▶ **Stored dataset items**:
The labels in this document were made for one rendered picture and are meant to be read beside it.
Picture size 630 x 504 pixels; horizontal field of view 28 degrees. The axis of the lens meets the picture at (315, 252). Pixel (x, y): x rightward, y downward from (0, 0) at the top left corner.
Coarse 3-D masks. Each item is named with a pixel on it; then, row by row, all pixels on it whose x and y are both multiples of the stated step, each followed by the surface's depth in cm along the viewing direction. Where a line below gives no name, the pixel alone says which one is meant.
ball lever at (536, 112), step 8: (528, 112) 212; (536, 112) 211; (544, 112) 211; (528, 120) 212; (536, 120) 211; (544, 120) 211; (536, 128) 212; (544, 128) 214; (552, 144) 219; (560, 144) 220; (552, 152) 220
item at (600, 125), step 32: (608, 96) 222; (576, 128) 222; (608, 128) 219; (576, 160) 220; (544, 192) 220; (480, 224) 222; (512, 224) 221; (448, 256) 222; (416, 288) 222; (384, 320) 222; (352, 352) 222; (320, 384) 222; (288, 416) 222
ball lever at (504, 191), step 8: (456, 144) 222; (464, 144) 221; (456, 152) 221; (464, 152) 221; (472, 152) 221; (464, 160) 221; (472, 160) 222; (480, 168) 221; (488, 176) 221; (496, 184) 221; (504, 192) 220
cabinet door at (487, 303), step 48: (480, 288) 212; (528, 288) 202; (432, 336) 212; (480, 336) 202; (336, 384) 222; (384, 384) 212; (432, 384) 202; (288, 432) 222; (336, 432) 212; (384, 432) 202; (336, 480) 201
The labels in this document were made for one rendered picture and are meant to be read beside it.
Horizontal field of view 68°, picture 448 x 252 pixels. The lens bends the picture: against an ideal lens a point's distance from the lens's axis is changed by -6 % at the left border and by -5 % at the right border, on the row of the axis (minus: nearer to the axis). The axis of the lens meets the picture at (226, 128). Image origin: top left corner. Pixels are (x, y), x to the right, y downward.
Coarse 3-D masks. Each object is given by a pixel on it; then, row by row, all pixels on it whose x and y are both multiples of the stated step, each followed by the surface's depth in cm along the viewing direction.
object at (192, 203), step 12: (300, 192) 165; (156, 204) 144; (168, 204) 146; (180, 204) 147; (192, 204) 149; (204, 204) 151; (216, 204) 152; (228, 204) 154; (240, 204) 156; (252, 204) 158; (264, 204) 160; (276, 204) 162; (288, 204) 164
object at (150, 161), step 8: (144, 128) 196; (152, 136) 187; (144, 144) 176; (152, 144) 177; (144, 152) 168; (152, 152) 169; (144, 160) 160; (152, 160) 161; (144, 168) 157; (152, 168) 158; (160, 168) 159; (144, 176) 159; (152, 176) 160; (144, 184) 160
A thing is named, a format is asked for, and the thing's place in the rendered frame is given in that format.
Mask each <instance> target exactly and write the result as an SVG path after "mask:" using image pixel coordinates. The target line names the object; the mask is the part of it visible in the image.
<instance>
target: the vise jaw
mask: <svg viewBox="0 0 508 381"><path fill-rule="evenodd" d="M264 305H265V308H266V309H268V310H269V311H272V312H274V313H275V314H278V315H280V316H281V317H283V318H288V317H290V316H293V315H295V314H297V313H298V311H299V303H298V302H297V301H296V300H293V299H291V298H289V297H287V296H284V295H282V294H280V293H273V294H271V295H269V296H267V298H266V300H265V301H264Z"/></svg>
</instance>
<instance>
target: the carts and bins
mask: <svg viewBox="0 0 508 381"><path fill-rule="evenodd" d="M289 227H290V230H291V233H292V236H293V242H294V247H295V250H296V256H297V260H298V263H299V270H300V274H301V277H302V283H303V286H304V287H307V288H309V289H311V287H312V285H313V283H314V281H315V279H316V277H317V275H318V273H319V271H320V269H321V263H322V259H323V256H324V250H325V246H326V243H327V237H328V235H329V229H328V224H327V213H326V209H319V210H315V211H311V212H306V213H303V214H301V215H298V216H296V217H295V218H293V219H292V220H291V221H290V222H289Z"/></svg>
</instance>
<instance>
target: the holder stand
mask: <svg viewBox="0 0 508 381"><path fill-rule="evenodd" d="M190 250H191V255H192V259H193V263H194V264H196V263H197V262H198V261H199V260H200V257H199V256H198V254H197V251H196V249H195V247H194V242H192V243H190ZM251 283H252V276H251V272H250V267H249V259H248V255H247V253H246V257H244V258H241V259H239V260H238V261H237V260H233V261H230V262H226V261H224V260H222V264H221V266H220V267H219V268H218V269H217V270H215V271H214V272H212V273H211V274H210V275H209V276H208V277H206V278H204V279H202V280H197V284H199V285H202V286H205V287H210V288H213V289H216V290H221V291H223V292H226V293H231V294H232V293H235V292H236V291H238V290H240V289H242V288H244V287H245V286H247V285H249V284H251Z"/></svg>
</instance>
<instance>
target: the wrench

▶ **What you should do**: Copy every line where the word "given" is present in the entries above.

▶ **Task solution**:
Coarse 3-D masks. Each object is given by a pixel on it; then, row by row, all pixels on it whose x and y are both multiples of the stated step, each followed by the surface's depth in cm along the viewing direction.
A thing is named, a format is asked for, and the thing's place in the rendered frame is given in that format.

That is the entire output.